What to produce: Set out each line from the following listing that includes the word "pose".

Given material:
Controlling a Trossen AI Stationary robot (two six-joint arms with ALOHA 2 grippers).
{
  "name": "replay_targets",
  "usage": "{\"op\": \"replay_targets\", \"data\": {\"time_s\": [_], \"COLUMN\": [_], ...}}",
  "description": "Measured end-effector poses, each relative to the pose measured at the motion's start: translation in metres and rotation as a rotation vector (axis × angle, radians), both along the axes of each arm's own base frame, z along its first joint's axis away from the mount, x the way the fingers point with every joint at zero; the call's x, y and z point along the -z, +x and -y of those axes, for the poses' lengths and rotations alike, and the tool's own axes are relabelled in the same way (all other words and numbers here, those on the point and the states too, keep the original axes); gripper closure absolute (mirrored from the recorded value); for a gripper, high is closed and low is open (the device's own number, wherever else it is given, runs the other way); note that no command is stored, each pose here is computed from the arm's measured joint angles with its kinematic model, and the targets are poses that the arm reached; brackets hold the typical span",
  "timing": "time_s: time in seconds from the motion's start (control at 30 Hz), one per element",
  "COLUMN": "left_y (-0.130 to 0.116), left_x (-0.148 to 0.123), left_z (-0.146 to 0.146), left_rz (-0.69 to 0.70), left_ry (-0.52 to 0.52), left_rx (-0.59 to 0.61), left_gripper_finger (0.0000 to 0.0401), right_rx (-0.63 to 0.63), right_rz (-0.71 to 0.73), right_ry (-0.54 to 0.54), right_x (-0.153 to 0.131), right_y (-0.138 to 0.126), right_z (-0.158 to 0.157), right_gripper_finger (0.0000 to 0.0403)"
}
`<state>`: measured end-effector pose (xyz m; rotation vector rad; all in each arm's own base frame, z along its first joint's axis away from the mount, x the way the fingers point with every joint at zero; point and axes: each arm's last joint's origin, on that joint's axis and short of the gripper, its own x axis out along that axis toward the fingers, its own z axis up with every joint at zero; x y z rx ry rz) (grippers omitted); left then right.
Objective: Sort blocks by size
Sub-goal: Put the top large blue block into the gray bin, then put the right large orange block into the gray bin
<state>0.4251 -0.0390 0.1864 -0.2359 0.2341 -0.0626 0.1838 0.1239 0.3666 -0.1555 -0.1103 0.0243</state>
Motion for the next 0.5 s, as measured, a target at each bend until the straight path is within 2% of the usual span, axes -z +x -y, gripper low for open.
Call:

Exercise solution:
  "description": "Measured end-effector poses, each relative to the pose measured at the motion's start: translation in metres and rotation as a rotation vector (axis × angle, radians), both along the axes of each arm's own base frame, z along its first joint's axis away from the mount, x the way the fingers point with every joint at zero; the call's x, y and z point along the -z, +x and -y of those axes, for the poses' lengths and rotations alike, and the tool's own axes are relabelled in the same way (all other words and numbers here, those on the point and the states too, keep the original axes); gripper closure absolute (mirrored from the recorded value); for a gripper, high is closed and low is open (the device's own number, wherever else it is given, runs the other way); note that no command is stored, each pose here is computed from the arm's measured joint angles with its kinematic model, and the targets are poses that the arm reached; brackets hold the typical span",
`<state>`: measured end-effector pose (xyz m; rotation vector rad; all in each arm's own base frame, z along its first joint's axis away from the mount, x the way the fingers point with every joint at zero; point and axes: each arm's last joint's origin, on that joint's axis and short of the gripper, its own x axis out along that axis toward the fingers, its own z axis up with every joint at zero; x y z rx ry rz) (grippers omitted); left then right.

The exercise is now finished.